**What you need to do**
Every line below between the one holding "This reply holds the outlines of the black" and the one holding "Please provide the mask that outlines the right corner", inclusive, should be copied exactly, and no other line.

**Records for the exercise**
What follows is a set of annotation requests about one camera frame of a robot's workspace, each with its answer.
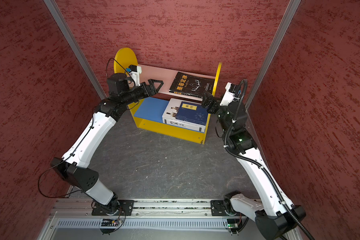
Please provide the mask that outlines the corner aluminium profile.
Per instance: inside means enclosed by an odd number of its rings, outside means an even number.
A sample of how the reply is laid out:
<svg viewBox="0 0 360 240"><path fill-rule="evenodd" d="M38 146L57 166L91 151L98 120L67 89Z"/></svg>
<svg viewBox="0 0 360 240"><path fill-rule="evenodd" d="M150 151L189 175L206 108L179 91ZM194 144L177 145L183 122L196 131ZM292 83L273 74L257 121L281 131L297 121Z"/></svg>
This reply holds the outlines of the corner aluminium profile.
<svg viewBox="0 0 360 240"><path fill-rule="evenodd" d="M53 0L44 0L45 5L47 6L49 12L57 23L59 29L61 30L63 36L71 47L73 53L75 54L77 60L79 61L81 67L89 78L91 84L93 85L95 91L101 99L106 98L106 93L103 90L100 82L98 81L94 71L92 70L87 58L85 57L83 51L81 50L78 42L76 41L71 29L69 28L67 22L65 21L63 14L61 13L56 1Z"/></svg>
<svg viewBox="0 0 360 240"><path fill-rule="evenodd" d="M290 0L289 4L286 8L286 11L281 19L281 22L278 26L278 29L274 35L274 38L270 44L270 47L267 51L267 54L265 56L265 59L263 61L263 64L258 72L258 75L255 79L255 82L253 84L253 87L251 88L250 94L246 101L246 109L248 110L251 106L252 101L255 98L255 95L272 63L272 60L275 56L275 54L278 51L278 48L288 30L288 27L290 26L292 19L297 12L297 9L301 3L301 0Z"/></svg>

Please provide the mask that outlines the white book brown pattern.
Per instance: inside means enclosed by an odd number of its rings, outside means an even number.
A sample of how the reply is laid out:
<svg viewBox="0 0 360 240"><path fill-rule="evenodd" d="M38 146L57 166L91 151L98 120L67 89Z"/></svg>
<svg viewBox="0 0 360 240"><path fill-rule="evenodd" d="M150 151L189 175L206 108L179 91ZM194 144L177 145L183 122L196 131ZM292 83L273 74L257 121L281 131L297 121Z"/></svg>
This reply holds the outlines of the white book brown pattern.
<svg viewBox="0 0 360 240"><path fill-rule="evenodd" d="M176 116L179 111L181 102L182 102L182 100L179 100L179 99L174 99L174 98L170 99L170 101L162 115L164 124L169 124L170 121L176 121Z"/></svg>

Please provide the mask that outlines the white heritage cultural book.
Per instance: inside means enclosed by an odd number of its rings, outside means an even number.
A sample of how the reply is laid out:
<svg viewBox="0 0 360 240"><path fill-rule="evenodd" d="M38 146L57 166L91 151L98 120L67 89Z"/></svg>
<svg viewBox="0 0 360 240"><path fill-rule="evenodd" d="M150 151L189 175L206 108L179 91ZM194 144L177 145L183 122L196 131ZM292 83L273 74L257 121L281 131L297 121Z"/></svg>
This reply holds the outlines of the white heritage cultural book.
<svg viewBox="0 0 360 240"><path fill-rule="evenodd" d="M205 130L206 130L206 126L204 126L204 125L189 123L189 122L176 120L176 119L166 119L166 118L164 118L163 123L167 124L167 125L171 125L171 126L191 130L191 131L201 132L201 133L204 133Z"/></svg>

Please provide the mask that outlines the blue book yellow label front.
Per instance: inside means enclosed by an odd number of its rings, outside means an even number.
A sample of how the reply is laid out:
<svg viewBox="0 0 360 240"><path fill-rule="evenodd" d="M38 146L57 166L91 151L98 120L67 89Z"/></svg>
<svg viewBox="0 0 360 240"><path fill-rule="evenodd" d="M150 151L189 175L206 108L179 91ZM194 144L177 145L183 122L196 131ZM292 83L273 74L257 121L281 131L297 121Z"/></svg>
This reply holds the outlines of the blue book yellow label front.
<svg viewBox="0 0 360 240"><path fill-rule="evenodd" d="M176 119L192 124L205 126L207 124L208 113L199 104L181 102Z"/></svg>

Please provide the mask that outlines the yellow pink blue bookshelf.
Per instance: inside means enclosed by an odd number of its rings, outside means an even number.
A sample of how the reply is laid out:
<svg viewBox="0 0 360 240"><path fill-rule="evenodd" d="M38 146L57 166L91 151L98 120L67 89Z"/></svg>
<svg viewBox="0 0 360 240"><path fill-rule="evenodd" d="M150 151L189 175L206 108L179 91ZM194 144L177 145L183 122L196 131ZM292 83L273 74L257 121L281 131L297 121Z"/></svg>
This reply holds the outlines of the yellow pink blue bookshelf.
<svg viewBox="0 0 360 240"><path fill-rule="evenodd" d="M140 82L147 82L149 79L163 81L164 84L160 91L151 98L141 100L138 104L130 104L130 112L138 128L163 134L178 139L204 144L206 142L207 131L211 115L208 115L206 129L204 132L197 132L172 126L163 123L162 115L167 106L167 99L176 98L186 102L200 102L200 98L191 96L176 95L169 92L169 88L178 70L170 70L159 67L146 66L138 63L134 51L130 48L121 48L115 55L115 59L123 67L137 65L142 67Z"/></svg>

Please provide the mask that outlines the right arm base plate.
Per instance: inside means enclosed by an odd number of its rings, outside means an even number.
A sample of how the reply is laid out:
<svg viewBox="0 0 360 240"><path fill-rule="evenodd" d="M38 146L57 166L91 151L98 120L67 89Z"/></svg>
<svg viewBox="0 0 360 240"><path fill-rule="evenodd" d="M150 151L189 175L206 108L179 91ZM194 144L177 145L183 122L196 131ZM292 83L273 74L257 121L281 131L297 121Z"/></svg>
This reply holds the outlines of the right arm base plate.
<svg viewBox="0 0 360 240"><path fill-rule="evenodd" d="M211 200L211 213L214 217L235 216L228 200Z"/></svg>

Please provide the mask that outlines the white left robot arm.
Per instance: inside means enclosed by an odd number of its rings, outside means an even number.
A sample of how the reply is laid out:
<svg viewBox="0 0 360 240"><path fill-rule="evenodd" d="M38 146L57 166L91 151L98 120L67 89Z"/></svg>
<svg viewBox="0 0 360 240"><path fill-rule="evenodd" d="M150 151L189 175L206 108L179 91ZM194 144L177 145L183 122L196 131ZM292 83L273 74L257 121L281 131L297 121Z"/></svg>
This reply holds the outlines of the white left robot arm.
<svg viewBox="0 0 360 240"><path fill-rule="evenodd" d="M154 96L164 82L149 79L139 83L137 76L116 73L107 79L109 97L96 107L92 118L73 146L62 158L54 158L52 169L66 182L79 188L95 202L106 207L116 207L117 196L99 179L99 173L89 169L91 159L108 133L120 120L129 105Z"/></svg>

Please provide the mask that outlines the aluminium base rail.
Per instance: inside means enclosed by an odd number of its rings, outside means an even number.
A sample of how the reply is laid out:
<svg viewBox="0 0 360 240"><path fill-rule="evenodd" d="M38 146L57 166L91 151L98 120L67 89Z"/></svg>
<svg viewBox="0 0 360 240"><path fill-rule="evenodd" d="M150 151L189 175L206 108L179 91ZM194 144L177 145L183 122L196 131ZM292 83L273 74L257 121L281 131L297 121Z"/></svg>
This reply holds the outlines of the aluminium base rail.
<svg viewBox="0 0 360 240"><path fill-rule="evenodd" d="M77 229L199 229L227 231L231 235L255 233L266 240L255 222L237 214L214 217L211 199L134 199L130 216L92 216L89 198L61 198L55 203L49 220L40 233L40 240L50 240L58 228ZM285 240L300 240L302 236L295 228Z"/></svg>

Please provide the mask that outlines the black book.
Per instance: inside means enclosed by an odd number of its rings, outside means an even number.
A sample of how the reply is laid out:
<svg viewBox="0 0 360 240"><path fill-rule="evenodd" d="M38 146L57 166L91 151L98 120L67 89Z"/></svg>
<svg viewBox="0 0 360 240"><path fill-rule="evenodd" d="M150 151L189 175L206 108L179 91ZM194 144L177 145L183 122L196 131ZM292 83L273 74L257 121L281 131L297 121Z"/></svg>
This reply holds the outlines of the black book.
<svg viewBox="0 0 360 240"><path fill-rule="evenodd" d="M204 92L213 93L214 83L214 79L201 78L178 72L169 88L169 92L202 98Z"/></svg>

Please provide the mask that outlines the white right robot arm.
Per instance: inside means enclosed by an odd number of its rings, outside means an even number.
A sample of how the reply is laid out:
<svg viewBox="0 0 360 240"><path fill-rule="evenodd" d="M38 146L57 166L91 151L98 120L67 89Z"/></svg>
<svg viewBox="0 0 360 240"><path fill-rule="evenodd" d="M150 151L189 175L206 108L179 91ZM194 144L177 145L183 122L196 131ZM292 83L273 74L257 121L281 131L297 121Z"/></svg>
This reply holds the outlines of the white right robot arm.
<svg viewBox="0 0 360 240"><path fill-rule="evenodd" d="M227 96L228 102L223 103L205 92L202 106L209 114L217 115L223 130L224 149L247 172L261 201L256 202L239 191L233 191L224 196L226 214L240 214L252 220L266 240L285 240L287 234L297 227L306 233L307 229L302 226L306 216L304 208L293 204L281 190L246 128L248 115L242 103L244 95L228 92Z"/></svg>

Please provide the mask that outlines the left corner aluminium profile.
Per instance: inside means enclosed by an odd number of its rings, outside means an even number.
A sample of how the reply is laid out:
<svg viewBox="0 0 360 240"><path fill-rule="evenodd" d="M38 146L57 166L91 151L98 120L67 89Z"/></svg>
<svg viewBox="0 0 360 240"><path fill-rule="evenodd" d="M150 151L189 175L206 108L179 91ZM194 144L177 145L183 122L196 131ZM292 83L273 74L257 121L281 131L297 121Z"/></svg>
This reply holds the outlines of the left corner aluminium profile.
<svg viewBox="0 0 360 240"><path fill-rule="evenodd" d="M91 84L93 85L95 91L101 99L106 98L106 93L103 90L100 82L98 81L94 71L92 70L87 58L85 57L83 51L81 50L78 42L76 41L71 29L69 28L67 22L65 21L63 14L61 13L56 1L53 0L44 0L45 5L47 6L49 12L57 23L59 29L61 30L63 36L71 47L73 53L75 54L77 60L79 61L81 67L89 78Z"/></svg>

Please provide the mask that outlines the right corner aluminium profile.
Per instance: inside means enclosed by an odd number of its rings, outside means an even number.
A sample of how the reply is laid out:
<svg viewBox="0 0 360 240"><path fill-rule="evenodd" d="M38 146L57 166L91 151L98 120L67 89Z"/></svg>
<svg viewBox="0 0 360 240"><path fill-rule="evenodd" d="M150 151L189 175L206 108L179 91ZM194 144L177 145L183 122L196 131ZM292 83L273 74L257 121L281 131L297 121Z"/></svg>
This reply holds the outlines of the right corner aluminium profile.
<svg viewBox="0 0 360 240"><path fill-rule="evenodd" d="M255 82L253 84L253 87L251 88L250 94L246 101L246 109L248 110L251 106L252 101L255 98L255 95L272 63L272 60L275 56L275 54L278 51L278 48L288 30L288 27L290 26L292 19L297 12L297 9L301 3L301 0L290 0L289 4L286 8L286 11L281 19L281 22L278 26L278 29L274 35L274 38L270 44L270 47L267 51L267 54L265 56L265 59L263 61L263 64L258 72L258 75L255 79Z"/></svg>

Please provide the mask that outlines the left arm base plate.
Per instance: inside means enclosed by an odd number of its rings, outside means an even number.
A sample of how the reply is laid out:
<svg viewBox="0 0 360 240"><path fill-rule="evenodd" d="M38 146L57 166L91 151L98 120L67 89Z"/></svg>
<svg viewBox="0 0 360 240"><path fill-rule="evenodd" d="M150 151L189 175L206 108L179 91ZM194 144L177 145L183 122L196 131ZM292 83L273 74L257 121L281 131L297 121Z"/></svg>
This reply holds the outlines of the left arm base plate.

**Response area**
This reply holds the outlines of the black book.
<svg viewBox="0 0 360 240"><path fill-rule="evenodd" d="M204 92L213 93L214 83L214 79L201 78L178 72L169 88L169 92L202 98Z"/></svg>

Please provide the mask that outlines the white right robot arm.
Per instance: inside means enclosed by an odd number of its rings, outside means an even number.
A sample of how the reply is laid out:
<svg viewBox="0 0 360 240"><path fill-rule="evenodd" d="M38 146L57 166L91 151L98 120L67 89Z"/></svg>
<svg viewBox="0 0 360 240"><path fill-rule="evenodd" d="M150 151L189 175L206 108L179 91ZM194 144L177 145L183 122L196 131ZM292 83L273 74L257 121L281 131L297 121Z"/></svg>
This reply holds the outlines of the white right robot arm.
<svg viewBox="0 0 360 240"><path fill-rule="evenodd" d="M227 96L228 102L223 103L205 92L202 106L209 114L217 115L223 130L224 149L247 172L261 201L256 202L239 191L233 191L224 196L226 214L240 214L252 220L266 240L285 240L287 234L297 227L306 233L307 229L302 226L306 216L304 208L293 204L281 190L246 128L248 115L242 103L244 95L228 92Z"/></svg>

Please provide the mask that outlines the left corner aluminium profile.
Per instance: inside means enclosed by an odd number of its rings, outside means an even number.
A sample of how the reply is laid out:
<svg viewBox="0 0 360 240"><path fill-rule="evenodd" d="M38 146L57 166L91 151L98 120L67 89Z"/></svg>
<svg viewBox="0 0 360 240"><path fill-rule="evenodd" d="M150 151L189 175L206 108L179 91ZM194 144L177 145L183 122L196 131ZM292 83L273 74L257 121L281 131L297 121Z"/></svg>
This reply holds the outlines of the left corner aluminium profile.
<svg viewBox="0 0 360 240"><path fill-rule="evenodd" d="M91 84L93 85L95 91L101 99L106 98L106 93L103 90L100 82L98 81L94 71L92 70L87 58L85 57L83 51L81 50L78 42L76 41L71 29L69 28L67 22L65 21L63 14L61 13L56 1L53 0L44 0L45 5L47 6L49 12L57 23L59 29L61 30L63 36L71 47L73 53L75 54L77 60L79 61L81 67L89 78Z"/></svg>

Please provide the mask that outlines the right corner aluminium profile.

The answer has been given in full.